WHAT THE TASK REQUIRES: What you return must be exactly the lines from the beginning of the material through the line containing "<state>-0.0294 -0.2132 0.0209", both included, and no pictures.

RECORD EXCERPTS:

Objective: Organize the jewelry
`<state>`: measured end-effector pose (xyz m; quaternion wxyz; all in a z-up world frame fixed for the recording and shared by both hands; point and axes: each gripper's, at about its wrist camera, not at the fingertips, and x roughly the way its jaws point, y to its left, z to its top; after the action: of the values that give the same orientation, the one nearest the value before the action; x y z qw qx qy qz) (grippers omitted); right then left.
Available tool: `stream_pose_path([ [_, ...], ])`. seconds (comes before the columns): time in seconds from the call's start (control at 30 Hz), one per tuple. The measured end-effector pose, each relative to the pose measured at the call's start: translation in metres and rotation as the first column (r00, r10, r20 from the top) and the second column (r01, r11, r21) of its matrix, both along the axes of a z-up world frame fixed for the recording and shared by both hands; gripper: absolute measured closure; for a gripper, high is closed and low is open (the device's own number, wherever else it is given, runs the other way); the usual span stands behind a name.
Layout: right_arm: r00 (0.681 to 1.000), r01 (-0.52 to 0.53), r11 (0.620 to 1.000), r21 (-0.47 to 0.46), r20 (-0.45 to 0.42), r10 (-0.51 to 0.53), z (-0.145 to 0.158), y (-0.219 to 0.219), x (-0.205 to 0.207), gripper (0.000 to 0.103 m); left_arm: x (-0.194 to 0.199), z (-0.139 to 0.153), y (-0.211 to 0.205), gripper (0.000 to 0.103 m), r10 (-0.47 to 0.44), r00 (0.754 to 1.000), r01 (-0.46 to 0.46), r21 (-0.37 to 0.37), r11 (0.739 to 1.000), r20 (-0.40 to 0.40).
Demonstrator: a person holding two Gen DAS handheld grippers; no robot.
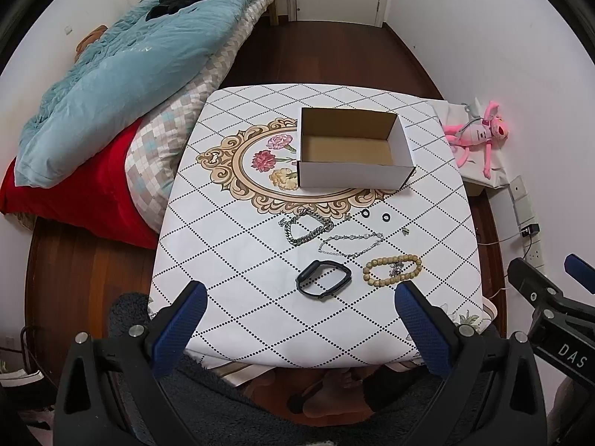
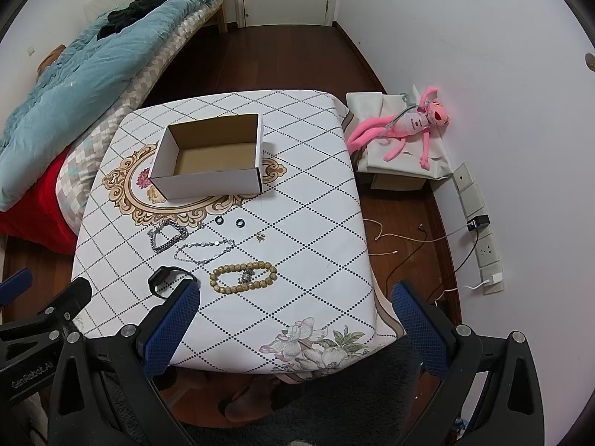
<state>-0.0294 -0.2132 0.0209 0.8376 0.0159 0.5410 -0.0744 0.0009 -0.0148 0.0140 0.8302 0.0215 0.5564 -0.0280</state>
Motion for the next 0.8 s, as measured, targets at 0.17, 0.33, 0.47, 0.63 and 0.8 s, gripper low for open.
stream_pose_path([
  [0.17,0.999,0.031,0.999,0.029,0.022,-0.032,0.009,-0.014,0.002,0.0,0.009,-0.004,0.0,0.0,-0.001,1.0,0.001,0.005,1.0,0.026],
  [0.33,0.996,0.085,0.994,0.064,0.006,-0.086,-0.01,-0.031,0.015,0.0,0.031,-0.022,0.009,0.0,0.021,0.998,-0.024,0.042,0.999,0.059],
  [0.47,0.994,0.108,0.992,0.063,-0.021,-0.107,-0.042,-0.037,0.029,0.0,0.047,-0.053,0.016,0.0,0.02,0.999,-0.021,0.056,0.998,0.027],
  [0.63,0.99,0.117,0.99,0.073,-0.087,-0.111,-0.095,-0.036,0.049,0.005,0.059,-0.106,0.015,0.0,-0.016,0.997,0.021,0.067,0.997,-0.075],
  [0.8,0.979,0.117,0.989,0.087,-0.177,-0.1,-0.151,-0.03,0.068,0.017,0.06,-0.149,0.013,0.011,-0.056,0.985,0.065,0.049,0.997,-0.163],
])
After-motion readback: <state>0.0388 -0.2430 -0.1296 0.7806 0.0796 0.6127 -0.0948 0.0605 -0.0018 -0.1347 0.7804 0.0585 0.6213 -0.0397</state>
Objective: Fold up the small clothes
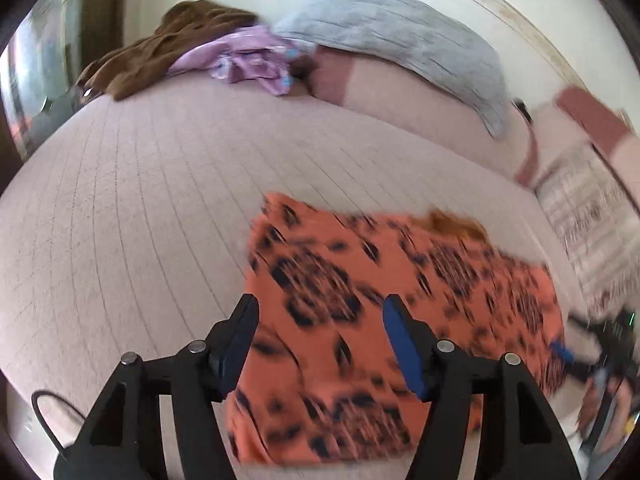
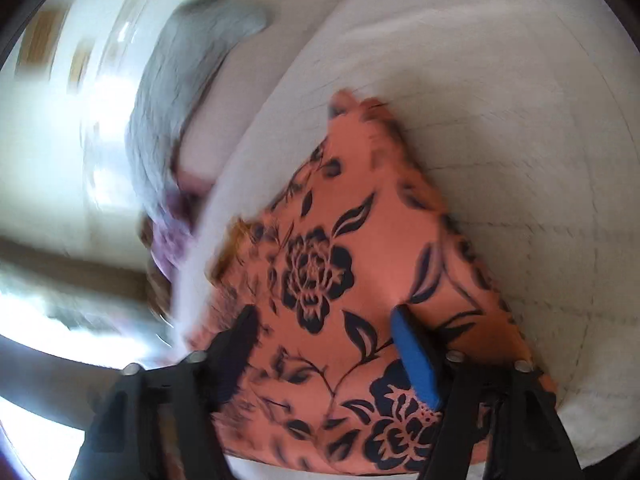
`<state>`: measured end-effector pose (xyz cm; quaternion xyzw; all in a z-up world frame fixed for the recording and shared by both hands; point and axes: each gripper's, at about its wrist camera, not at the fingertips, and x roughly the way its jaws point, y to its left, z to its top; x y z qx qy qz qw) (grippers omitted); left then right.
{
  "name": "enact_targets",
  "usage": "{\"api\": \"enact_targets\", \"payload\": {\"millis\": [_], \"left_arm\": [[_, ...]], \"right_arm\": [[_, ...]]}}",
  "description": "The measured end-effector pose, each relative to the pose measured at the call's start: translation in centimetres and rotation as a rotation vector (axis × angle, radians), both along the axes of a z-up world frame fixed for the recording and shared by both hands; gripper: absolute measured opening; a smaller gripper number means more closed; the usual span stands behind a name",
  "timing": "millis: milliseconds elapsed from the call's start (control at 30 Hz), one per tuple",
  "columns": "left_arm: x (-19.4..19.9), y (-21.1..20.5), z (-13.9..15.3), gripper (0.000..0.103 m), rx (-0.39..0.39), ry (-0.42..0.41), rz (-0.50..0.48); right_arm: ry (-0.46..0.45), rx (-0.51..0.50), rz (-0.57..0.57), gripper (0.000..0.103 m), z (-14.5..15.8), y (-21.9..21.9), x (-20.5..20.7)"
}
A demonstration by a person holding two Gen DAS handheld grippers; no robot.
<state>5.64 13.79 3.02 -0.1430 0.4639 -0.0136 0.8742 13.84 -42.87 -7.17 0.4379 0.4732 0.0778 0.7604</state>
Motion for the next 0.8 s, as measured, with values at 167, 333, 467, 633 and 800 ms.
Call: {"api": "enact_targets", "payload": {"millis": [167, 333, 467, 633, 800], "left_arm": [[-2.1, -4.0, 0.4, 0.065, 0.039, 0.011, -0.035], [-2.5, -4.9, 1.0, 0.065, 0.045, 0.021, -0.017], [-2.2, -5.3, 1.0, 0.066, 0.057, 0.030, -0.007], [-2.6, -6.2, 2.0, 0.066, 0.062, 0.013, -0.021], [-2.6, -7.4, 3.3, 0.066, 0.051, -0.005, -0.039]], "right_arm": [[-0.104, -0.147, 0.055, 0.080, 3.4, 1.0, -3.1], [-0.011, -0.207, 0.007, 0.080, 2.1, -0.3, -4.5], [-0.158, -0.303, 0.092, 0.083, 5.5, 2.7, -6.3], [0.005, -0.309, 0.089, 0.081, 0.6, 2.9, -6.2], [-0.143, -0.358, 0.111, 0.084, 4.0, 4.8, -7.3]]}}
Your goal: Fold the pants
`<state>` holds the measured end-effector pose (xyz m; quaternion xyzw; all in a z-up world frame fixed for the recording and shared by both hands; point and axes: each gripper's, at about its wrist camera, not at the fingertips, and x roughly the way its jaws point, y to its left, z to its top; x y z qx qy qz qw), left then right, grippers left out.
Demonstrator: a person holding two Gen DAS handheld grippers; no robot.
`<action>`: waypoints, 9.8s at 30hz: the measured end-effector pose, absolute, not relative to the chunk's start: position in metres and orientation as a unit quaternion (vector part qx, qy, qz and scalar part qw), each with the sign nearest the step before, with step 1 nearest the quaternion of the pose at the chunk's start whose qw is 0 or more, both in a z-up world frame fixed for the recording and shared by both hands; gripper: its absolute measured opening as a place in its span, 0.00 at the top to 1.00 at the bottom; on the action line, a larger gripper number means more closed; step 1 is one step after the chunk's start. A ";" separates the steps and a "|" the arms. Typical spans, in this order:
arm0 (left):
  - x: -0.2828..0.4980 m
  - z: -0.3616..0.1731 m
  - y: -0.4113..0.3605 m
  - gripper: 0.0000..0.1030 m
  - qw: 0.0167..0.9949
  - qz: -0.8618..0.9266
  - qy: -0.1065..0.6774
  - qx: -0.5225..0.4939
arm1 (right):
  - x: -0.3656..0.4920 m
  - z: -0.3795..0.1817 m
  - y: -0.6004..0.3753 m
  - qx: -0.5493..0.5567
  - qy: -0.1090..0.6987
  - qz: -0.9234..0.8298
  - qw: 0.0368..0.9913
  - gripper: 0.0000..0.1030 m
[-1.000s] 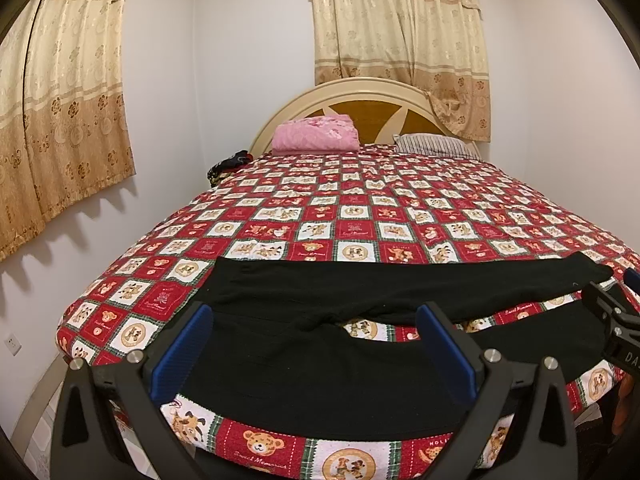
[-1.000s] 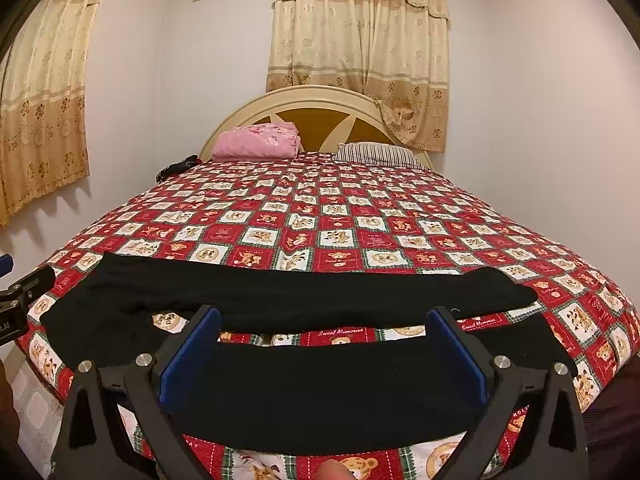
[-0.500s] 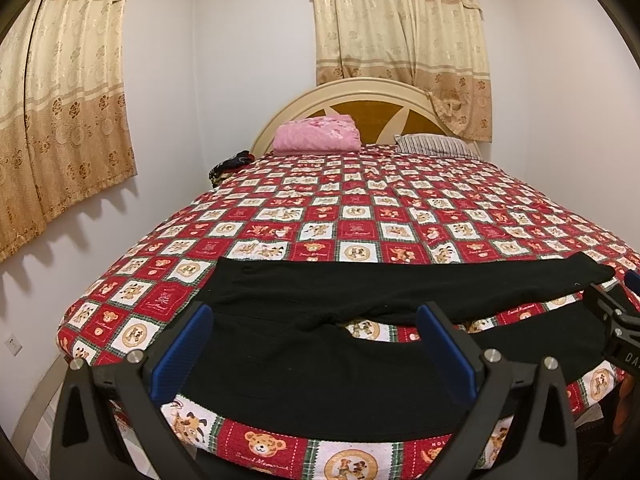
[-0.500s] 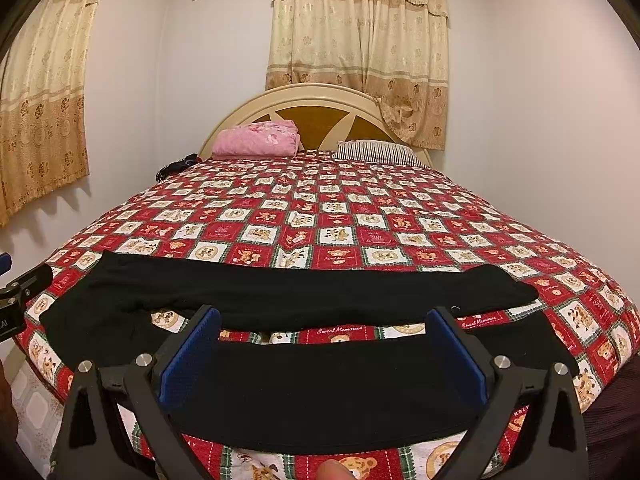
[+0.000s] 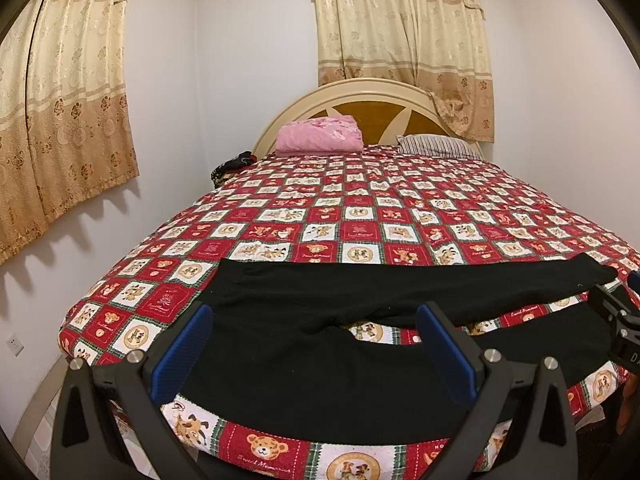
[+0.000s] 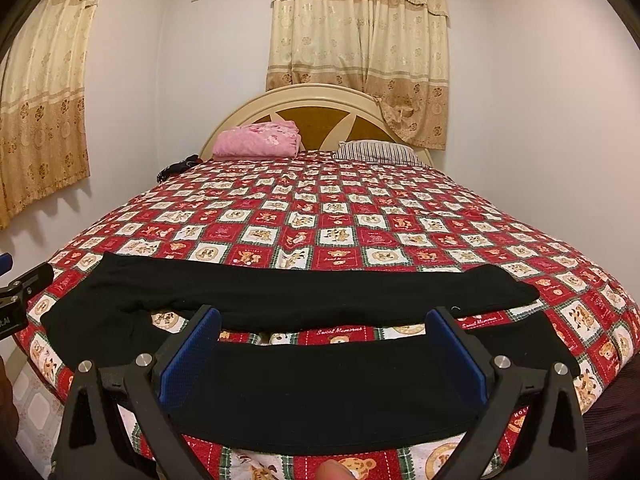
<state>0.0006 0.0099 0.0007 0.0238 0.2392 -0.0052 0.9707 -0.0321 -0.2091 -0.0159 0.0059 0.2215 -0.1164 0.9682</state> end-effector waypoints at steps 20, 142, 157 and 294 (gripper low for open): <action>0.026 -0.015 0.024 0.00 0.970 0.015 0.240 0.045 | -0.030 -0.016 -0.215 0.020 0.218 -0.101 0.971 0.01; 0.189 -0.093 0.232 0.89 0.938 -0.181 0.279 -0.100 | -0.018 -0.027 -0.511 0.131 0.248 0.039 0.959 0.92; 0.127 -0.121 0.256 0.89 0.937 -0.187 0.284 -0.078 | -0.078 -0.076 -0.522 0.128 0.324 0.014 0.937 0.92; 0.053 -0.139 -0.015 0.58 0.866 -0.364 0.323 0.113 | -0.039 -0.059 -0.539 0.123 0.364 -0.149 0.911 0.98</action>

COMPLETED TASK:
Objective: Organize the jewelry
`<state>`: measured end-effector pose (xyz m; quaternion wxyz; all in a z-up world frame fixed for the recording and shared by both hands; point and axes: each gripper's, at about its wrist camera, not at the fingertips, and x roughly the way its jaws point, y to its left, z to its top; after the action: of the values that give the same orientation, the one nearest the value before the action; x y z qw qx qy qz) (grippers omitted); right then left.
Available tool: `stream_pose_path([ [_, ...], ])`. seconds (comes before the columns): time in seconds from the call's start (control at 30 Hz), one per tuple. The measured end-effector pose, each relative to the pose measured at the call's start: translation in metres and rotation as the first column (r00, r10, r20 from the top) and the second column (r01, r11, r21) of its matrix, both along the axes of a z-up world frame fixed for the recording and shared by both hands; gripper: absolute measured closure; for a gripper, high is closed and low is open (the device's own number, wherever else it is given, runs the other way); the usual span stands behind a name.
Layout: right_arm: r00 (0.681 to 1.000), r01 (-0.52 to 0.53), r11 (0.620 to 1.000), r21 (-0.47 to 0.46), r20 (-0.45 to 0.42), r10 (-0.51 to 0.53), z (-0.145 to 0.158), y (-0.219 to 0.219), x (-0.205 to 0.207), gripper (0.000 to 0.103 m); left_arm: x (-0.194 to 0.199), z (-0.139 to 0.153), y (-0.211 to 0.205), gripper (0.000 to 0.103 m), r10 (-0.47 to 0.44), r00 (0.754 to 1.000), r01 (-0.46 to 0.46), r21 (-0.37 to 0.37), r11 (0.739 to 1.000), r20 (-0.40 to 0.40).
Demonstrator: a person holding two Gen DAS handheld grippers; no robot.
<state>-0.0294 -0.2132 0.0209 0.8376 0.0159 0.5410 -0.0744 0.0009 -0.0148 0.0140 0.8302 0.0215 0.5564 -0.0280</state>

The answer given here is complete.